A friend of ours sent us a so-called “4D Image” of their developing baby. While the image is 3D (if you let your eyes adjust because at first we couldn’t make out anything), but what the heck is this 4D business? - Jinx

What they sent you was likely a freeze-frame image from a video. A regular ultrasound study shows you a truncated pie-wedge-shaped ‘slice’. Call this a 2-D image. Think of the tech holding the transducer in front of your face, producing a cross-section view of your nose, sinuses, brain, and ears. Now imagine moving the transducer rapidly up and down over your face and using computer programs to integrate the information and produce a 3-D contour map of your facial skin (or, with additional work, a contour map of deeper structures).

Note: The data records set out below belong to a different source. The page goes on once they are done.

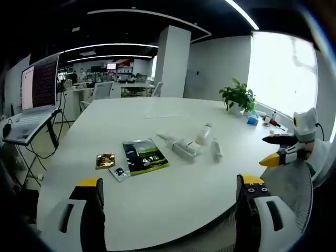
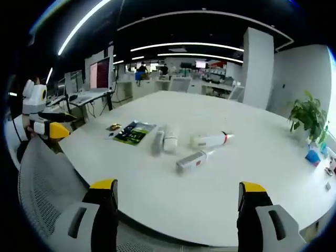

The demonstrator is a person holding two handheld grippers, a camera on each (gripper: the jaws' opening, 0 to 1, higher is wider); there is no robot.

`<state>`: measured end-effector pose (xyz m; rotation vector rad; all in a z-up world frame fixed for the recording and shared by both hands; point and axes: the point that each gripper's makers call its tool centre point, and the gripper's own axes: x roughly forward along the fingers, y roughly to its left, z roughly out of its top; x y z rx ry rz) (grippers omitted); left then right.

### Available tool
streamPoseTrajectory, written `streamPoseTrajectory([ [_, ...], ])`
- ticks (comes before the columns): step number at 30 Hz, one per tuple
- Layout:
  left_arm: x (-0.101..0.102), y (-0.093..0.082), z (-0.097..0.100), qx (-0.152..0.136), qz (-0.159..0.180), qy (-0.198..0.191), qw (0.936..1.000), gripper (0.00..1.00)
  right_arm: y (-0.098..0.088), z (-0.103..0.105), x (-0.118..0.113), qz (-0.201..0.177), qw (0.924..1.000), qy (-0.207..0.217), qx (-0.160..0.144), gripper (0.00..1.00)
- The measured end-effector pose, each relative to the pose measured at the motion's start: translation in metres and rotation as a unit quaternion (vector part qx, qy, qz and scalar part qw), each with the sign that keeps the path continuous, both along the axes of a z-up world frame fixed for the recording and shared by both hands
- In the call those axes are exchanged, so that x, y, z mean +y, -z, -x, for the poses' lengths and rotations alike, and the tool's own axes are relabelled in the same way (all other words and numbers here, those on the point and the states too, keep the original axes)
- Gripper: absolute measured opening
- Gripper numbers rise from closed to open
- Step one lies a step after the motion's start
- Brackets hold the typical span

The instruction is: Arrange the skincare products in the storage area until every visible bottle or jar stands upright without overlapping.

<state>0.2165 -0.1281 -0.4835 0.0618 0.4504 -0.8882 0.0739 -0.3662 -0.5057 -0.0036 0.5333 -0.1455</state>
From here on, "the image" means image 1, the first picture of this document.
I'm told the small silver skincare sachet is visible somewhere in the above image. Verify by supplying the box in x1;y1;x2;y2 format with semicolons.
108;165;131;183

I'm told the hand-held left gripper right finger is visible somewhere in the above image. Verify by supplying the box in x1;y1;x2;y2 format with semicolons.
235;173;303;252

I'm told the green potted plant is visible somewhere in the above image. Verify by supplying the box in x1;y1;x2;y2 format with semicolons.
218;77;257;118

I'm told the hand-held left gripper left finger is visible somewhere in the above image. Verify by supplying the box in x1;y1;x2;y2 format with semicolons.
49;177;108;252

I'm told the clear skincare bottle white cap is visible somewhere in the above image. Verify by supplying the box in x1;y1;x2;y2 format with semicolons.
195;122;213;146

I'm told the black laptop stand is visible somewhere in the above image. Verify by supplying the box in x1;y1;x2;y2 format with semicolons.
15;109;71;190

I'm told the open laptop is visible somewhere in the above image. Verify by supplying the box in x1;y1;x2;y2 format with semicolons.
2;52;63;145

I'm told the person's right hand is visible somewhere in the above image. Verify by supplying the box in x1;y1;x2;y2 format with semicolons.
303;141;315;161

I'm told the gold skincare sachet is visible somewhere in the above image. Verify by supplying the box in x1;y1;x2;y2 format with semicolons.
94;152;117;171

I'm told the red handled screwdriver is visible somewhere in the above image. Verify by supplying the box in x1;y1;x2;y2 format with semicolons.
269;119;289;131

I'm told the green black skincare packet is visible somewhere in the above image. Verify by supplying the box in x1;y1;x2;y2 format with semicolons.
121;138;170;176

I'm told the white office chair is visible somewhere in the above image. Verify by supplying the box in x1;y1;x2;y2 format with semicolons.
80;80;116;112

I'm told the short grey skincare tube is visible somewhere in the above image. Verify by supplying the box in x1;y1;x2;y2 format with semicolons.
211;137;224;163

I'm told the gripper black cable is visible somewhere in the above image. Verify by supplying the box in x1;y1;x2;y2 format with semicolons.
316;122;326;142

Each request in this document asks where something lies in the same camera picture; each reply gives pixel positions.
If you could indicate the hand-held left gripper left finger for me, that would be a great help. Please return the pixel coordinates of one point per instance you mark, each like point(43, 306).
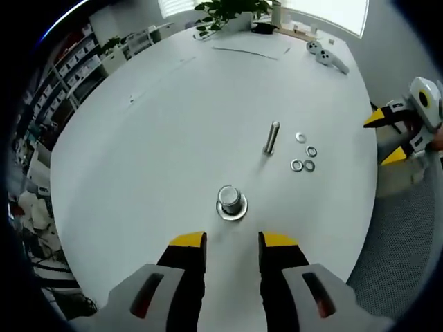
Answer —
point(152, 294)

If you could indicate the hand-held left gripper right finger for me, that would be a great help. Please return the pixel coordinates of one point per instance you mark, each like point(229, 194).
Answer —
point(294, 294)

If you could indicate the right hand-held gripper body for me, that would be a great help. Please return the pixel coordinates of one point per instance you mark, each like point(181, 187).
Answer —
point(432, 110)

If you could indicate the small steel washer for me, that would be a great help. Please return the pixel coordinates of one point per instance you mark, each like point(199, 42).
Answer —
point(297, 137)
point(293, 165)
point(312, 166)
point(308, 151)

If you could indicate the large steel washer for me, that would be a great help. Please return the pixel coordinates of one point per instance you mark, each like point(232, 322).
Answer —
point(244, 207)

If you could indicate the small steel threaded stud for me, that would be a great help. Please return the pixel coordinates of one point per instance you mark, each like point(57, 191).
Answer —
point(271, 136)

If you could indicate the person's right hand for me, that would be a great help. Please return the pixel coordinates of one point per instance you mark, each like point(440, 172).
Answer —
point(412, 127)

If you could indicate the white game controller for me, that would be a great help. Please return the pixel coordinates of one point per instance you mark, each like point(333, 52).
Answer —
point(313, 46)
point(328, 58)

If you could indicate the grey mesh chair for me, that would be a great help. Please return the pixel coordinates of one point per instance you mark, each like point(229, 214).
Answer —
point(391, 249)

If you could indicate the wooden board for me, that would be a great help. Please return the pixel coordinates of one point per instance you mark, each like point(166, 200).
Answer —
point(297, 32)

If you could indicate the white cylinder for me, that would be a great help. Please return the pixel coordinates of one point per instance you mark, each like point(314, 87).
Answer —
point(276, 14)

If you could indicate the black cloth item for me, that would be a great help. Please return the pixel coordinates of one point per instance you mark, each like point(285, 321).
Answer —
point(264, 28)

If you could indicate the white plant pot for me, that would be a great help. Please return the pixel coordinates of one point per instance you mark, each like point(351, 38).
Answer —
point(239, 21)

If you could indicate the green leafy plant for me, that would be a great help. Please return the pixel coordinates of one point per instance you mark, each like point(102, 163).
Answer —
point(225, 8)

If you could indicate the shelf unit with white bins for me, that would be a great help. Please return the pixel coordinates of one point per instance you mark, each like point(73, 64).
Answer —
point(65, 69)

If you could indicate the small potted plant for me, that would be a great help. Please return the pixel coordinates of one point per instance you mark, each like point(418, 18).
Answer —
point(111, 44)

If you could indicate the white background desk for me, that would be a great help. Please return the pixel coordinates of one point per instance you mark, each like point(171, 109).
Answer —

Now, if you have advanced enough technology, you can shift the sensor plane electromechanically and perform the reconstruction calculations fast enough that you can show the 3-D image (alright, the 2-D television screen projection of the 3-D image) in real time, as the sensor is passed over your belly to capture the best ‘shot’ of the developing baby’s face. The image changing in real time gives you the fourth dimension - it is a 3-D video rather than a 3-D snapshot. Perhaps this strains the metaphor a bit, but it’s a marketing technique for the ultrasound manufacturer.

When you’re getting it done, you can see the baby move almost in real time, the “fourth dimension”. Early 3D ultrasounds took up to 20 minutes to capture one image, so you couldn’t see movement. Here’s a timeline of 3D/4D ultrasound technology from GE. “4D” is meant to indicate near-real time capture.

Curses! Go for the link, miss the post! Ah well. Good answer, brossa!